* **TASK**:
Go through the listing below and output exactly the line with "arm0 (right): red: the", the line with "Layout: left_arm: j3", and each line between; omit the rest.

* **DATASET RECORDS**:

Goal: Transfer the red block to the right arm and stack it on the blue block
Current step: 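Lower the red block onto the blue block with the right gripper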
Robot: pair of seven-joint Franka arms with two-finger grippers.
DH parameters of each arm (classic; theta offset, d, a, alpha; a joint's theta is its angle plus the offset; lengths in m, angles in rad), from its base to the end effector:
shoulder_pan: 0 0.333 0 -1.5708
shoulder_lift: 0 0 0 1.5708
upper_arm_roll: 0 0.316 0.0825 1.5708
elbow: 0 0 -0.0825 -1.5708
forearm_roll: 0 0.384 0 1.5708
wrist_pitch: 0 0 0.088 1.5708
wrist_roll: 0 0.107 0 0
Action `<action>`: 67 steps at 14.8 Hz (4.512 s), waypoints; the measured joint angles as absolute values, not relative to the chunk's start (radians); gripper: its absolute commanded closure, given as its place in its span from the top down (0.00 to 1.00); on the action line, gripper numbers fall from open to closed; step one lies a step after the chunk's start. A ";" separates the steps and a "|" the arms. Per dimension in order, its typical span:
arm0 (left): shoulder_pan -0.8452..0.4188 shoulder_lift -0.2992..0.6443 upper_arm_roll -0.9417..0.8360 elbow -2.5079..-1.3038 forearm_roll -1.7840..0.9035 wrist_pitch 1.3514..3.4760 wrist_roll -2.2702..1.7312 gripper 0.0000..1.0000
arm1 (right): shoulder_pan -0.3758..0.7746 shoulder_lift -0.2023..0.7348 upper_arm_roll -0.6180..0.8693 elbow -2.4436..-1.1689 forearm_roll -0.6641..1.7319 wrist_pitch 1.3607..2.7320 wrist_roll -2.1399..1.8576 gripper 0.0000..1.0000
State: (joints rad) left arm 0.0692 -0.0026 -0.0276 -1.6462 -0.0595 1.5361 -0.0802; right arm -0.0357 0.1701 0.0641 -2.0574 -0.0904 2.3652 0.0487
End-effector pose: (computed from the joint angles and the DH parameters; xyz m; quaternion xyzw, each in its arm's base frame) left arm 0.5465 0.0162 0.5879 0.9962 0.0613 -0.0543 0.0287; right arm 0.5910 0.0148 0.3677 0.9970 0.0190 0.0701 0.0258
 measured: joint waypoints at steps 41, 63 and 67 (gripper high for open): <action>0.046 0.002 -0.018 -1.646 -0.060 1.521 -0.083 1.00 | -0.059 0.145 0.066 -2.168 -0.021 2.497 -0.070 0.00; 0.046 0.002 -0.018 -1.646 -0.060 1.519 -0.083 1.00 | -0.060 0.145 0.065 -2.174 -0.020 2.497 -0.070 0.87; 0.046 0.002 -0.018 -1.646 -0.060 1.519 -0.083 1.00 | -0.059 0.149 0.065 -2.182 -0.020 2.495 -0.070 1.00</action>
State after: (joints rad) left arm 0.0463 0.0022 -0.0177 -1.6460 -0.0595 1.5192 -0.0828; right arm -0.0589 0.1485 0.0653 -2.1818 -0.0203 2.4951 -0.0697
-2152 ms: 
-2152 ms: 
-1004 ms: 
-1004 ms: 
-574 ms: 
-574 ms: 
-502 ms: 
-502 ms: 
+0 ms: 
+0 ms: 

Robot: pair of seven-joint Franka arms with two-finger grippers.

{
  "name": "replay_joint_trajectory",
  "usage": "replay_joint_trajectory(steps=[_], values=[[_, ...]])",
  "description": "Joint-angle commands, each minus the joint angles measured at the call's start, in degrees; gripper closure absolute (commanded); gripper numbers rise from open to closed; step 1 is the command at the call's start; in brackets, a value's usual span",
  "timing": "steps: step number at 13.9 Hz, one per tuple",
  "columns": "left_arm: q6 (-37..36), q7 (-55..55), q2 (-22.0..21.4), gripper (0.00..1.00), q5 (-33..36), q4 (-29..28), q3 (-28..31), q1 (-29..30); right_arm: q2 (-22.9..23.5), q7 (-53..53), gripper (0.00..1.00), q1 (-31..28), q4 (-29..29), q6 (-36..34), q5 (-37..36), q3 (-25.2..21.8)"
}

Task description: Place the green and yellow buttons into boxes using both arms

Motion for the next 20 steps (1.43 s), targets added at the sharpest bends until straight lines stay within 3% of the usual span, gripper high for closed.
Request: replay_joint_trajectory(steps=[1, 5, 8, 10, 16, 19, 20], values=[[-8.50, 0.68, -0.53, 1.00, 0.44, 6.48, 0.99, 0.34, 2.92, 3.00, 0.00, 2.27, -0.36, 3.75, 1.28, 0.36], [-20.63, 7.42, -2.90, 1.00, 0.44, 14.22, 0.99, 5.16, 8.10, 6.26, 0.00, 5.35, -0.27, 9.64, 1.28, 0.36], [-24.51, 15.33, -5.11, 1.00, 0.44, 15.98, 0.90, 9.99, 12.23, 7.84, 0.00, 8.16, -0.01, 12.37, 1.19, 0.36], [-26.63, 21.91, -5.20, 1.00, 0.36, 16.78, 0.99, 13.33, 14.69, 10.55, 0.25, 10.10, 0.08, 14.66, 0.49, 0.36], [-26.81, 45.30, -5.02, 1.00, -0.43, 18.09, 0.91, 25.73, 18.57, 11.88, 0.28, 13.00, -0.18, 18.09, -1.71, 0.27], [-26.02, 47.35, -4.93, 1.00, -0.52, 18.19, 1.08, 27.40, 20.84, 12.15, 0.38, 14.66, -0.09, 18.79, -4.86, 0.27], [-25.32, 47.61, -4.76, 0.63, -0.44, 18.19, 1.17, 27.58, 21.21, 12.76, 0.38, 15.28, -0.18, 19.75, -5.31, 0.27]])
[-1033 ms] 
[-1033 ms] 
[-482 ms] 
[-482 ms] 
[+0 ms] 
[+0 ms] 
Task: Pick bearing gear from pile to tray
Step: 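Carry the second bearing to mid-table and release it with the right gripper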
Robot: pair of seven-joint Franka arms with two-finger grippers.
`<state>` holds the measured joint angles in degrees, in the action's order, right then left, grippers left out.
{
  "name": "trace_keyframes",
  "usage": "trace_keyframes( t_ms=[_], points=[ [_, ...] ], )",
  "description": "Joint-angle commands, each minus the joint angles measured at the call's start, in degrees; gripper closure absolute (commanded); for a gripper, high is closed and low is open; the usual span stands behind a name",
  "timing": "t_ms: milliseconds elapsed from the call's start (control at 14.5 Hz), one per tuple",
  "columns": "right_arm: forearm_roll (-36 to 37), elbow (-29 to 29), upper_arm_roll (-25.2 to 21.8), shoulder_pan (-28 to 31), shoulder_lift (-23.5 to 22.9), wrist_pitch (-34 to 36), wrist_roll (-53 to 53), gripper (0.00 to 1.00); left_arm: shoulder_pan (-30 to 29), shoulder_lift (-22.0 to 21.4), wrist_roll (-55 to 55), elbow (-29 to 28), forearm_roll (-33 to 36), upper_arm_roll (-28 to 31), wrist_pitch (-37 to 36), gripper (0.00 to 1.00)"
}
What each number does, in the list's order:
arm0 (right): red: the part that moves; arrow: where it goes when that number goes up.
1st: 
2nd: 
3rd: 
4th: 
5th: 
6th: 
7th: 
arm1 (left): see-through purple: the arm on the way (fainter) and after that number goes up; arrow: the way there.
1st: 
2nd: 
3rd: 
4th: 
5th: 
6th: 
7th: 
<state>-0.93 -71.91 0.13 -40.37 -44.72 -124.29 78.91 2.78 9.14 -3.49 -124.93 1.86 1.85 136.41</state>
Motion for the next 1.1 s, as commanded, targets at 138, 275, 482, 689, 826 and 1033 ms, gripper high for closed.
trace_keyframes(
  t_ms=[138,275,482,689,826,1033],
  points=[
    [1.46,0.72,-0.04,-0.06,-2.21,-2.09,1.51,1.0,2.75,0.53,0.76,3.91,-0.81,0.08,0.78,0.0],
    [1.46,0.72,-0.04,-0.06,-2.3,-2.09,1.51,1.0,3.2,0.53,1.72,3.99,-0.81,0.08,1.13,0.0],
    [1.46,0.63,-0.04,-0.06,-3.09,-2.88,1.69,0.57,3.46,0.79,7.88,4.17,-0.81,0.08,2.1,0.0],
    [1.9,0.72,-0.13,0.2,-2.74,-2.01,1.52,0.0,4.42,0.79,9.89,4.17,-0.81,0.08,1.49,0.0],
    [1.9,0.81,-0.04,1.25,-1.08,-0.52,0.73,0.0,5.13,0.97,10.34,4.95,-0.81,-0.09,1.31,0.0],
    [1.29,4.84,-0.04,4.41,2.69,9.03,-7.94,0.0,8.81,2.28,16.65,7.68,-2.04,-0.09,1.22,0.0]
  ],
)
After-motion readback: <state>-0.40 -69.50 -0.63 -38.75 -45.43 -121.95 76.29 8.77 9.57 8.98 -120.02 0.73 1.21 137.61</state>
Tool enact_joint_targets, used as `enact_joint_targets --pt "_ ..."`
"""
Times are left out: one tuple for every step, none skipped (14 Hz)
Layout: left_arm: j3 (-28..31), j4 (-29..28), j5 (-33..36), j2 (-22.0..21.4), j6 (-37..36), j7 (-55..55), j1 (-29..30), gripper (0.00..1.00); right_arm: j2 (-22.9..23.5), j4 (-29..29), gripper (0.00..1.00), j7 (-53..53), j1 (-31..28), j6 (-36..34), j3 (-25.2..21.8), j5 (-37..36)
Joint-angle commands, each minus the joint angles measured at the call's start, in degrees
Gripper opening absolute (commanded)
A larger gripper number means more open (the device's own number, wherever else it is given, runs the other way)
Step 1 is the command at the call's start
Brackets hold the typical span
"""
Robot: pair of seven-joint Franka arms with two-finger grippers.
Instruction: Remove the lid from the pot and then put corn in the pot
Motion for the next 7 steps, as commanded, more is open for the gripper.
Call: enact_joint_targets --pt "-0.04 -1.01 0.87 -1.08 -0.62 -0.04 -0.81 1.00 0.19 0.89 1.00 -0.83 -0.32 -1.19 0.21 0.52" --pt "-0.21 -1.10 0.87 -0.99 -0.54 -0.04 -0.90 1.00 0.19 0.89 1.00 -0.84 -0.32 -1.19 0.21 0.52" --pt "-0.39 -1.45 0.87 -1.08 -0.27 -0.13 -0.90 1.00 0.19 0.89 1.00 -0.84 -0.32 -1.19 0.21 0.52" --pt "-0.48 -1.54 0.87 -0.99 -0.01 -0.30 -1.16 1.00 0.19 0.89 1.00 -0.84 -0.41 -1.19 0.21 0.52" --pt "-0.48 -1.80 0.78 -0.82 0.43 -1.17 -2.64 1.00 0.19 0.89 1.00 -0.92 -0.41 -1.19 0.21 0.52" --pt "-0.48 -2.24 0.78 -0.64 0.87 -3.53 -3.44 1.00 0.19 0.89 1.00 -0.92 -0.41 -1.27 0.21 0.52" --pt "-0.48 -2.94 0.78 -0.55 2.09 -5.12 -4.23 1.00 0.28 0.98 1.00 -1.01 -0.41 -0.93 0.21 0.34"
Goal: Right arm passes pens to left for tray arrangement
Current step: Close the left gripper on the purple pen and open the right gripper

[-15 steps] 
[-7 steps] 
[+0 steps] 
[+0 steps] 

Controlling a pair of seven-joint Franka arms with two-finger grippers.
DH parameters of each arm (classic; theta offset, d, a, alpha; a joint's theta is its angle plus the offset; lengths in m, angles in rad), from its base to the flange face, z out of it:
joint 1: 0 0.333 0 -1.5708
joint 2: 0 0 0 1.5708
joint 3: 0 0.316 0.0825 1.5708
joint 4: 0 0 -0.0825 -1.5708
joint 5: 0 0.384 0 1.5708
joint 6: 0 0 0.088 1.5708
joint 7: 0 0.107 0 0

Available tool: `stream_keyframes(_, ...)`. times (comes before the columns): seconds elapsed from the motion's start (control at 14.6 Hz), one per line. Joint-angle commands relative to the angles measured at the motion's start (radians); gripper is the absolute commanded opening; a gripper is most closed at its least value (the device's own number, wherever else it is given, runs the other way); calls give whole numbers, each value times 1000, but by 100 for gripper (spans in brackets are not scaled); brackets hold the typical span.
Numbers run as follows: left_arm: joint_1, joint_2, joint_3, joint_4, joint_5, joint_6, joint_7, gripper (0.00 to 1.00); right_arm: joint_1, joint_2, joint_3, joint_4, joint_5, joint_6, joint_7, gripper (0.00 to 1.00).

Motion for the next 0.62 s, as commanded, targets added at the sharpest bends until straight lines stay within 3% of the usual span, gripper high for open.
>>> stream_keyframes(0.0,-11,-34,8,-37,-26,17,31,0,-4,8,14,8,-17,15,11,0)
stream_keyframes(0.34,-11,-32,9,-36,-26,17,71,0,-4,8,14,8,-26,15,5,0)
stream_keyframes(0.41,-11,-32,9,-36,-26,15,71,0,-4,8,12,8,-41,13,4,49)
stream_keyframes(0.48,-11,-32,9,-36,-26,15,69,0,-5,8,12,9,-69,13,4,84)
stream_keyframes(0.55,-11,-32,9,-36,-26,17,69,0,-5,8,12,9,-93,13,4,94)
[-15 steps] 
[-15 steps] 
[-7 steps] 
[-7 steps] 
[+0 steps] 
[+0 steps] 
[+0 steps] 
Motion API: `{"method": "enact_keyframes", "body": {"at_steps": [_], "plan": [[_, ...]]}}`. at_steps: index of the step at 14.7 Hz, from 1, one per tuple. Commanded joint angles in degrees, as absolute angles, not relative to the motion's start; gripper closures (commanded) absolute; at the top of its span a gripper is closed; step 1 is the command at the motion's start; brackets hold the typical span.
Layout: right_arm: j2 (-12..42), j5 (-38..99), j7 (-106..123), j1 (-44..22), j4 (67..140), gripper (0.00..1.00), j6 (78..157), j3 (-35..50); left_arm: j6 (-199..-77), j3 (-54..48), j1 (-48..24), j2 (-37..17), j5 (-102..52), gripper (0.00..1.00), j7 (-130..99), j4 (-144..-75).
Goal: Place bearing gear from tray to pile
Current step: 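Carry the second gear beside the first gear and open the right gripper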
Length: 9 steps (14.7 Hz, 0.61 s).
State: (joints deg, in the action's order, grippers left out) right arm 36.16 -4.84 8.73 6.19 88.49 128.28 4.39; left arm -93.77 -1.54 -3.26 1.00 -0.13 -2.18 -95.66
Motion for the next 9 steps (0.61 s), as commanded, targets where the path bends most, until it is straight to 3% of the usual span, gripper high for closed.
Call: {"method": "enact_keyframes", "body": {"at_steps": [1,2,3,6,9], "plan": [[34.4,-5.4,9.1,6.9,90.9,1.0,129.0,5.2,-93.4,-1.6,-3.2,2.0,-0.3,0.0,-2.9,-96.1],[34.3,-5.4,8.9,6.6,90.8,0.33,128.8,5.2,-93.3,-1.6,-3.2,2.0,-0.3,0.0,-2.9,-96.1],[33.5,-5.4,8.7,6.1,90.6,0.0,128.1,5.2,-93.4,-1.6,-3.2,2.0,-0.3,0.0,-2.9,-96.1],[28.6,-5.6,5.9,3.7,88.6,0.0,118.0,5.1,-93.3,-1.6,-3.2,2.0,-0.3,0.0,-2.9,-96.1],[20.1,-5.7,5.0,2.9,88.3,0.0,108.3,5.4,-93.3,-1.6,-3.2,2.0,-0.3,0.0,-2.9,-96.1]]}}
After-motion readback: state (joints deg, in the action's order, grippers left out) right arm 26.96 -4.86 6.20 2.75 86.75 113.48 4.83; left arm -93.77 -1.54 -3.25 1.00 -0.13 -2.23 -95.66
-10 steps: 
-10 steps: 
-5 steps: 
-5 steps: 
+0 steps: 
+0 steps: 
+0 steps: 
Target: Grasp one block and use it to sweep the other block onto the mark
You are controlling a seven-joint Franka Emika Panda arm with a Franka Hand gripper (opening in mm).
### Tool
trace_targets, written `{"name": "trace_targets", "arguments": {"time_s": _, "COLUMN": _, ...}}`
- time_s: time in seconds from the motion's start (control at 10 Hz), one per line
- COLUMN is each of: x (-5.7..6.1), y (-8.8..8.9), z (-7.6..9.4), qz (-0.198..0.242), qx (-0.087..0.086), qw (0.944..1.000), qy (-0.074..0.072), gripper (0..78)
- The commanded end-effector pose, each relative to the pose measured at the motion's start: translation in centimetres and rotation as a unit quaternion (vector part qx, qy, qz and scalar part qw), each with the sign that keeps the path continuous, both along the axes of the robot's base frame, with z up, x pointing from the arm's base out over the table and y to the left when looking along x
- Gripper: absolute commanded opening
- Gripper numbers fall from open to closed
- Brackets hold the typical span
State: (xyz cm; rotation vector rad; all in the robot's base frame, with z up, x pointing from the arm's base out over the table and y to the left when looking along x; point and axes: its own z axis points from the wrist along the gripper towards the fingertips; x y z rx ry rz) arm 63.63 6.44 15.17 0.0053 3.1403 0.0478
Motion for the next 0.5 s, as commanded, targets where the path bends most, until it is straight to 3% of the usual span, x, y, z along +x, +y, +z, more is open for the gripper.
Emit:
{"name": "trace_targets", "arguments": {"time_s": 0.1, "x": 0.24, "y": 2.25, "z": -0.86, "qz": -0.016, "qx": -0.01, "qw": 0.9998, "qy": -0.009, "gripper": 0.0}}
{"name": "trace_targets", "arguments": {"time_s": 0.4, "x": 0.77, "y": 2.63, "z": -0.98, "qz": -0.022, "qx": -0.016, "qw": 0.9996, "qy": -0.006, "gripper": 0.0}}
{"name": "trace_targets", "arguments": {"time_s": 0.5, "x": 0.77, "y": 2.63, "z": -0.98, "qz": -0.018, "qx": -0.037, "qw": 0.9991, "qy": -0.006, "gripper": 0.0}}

* **TASK ANSWER**:
arm0 (right): red: the part that moves; arrow: where it goes when that number goes up.
1st: 
2nd: 
3rd: 
4th: 
5th: 
6th: 
7th: 
arm1 (left): see-through purple: the arm on the way (fainter) and after that number goes up; arrow: the way there.
1st: 
2nd: 
3rd: 
4th: 
5th: 
6th: 
7th: 
<state>-0.93 -71.91 0.13 -40.37 -44.72 -124.29 78.91 2.78 9.14 -3.49 -124.93 1.86 1.85 136.41</state>
Motion for the next 1.1 s, as commanded, targets at 138, 275, 482, 689, 826 and 1033 ms, gripper high for closed.
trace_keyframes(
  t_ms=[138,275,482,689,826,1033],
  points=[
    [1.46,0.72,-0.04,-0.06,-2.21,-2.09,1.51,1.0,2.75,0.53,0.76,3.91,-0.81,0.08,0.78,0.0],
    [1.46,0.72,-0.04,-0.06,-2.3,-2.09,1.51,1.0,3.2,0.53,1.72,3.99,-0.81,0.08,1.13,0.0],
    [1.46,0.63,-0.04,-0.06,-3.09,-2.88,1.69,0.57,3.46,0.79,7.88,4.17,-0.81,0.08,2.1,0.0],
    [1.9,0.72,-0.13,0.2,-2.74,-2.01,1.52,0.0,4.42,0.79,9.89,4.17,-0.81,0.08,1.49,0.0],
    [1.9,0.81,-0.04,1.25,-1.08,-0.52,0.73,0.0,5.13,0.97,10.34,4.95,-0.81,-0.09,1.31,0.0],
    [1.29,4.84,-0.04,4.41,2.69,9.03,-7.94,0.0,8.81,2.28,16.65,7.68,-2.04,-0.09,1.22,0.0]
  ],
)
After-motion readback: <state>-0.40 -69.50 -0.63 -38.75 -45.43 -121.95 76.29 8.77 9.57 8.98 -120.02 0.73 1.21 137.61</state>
Tool enact_joint_targets, used as `enact_joint_targets --pt "_ ..."`
"""
Times are left out: one tuple for every step, none skipped (14 Hz)
Layout: left_arm: j3 (-28..31), j4 (-29..28), j5 (-33..36), j2 (-22.0..21.4), j6 (-37..36), j7 (-55..55), j1 (-29..30), gripper (0.00..1.00); right_arm: j2 (-22.9..23.5), j4 (-29..29), gripper (0.00..1.00), j7 (-53..53), j1 (-31..28), j6 (-36..34), j3 (-25.2..21.8), j5 (-37..36)

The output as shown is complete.